BEGIN Raw data

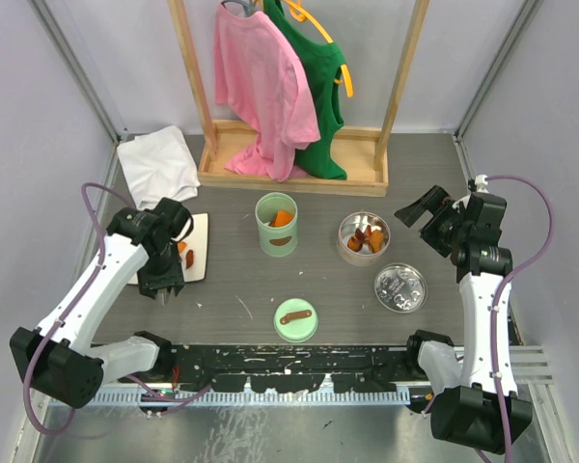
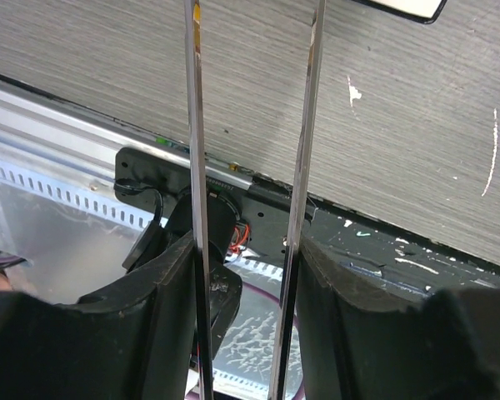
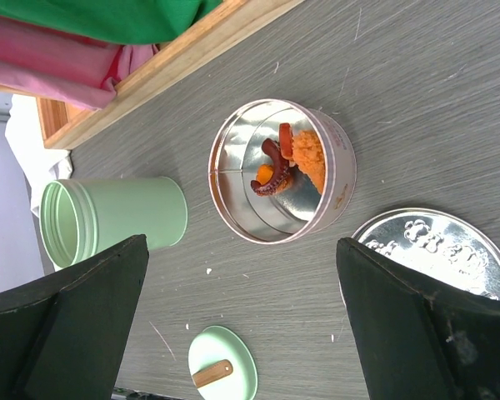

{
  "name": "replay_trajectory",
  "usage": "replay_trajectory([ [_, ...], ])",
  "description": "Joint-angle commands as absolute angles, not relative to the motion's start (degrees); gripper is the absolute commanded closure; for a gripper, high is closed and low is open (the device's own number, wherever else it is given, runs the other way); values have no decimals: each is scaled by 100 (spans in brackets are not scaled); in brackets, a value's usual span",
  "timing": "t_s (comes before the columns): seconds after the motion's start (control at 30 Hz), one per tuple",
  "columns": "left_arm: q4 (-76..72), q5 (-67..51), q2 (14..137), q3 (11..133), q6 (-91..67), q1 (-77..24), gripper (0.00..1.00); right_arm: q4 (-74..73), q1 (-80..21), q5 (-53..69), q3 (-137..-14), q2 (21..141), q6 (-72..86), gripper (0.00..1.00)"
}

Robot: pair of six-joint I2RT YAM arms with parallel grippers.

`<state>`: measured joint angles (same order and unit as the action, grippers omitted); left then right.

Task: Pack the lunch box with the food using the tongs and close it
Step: Pick up the fake food from the plate.

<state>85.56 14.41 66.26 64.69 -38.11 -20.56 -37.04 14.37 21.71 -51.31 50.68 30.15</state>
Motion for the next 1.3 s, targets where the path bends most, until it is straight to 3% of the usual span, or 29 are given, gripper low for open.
replay_trajectory([
  [0.0,8442,1324,6668,6417,-3759,-2022,55,-3393,1453,2250,-5203,5095,3037,0],
  [0.27,8076,1439,6830,6258,-3642,-1935,58,-3397,1455,2250,-5208,5096,3025,0],
  [0.53,8025,1408,6749,6309,-3577,-1780,70,-3437,1453,2195,-5230,5069,2990,0],
  [0.67,8254,1385,6592,6739,-3594,-1780,78,-3446,1459,2186,-5229,5071,2984,0],
  [0.93,8677,1459,6400,8085,-3547,-1780,83,-3459,1452,2188,-5229,5046,2983,0],
  [1.27,7341,-401,6438,8830,-3796,-2228,87,-3482,1455,2163,-5248,5002,3012,0],
])
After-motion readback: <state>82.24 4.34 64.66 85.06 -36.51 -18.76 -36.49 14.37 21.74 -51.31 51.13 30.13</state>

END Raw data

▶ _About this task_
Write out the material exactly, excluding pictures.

▶ _Answer space_
{
  "name": "replay_trajectory",
  "usage": "replay_trajectory([ [_, ...], ])",
  "description": "Joint-angle commands as absolute angles, not relative to the motion's start (degrees); gripper is the absolute commanded closure; for a gripper, high is closed and low is open (the device's own number, wherever else it is given, runs the other way); values have no decimals: each is scaled by 100 (spans in brackets are not scaled); in brackets, a value's usual span",
  "timing": "t_s (comes before the columns): seconds after the motion's start (control at 30 Hz), one per tuple",
  "columns": "left_arm: q4 (-76..72), q5 (-67..51), q2 (14..137), q3 (11..133), q6 (-91..67), q1 (-77..24), gripper (0.00..1.00); right_arm: q4 (-74..73), q1 (-80..21), q5 (-53..69), q3 (-137..-14), q2 (21..141), q6 (-72..86), gripper (0.00..1.00)"
}

Robot: pair of six-joint I2RT YAM arms with parallel grippers.

`<state>`: measured joint angles (same order and unit as the action, grippers omitted); left then right.

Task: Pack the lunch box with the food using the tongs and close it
Step: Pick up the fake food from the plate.

<state>85.56 14.41 66.26 64.69 -38.11 -20.56 -37.04 14.37 21.71 -51.31 50.68 30.15</state>
Motion for the next 1.3 s, targets where the path bends most, until it is straight to 3% of the usual span, or 29 are given, gripper low for open.
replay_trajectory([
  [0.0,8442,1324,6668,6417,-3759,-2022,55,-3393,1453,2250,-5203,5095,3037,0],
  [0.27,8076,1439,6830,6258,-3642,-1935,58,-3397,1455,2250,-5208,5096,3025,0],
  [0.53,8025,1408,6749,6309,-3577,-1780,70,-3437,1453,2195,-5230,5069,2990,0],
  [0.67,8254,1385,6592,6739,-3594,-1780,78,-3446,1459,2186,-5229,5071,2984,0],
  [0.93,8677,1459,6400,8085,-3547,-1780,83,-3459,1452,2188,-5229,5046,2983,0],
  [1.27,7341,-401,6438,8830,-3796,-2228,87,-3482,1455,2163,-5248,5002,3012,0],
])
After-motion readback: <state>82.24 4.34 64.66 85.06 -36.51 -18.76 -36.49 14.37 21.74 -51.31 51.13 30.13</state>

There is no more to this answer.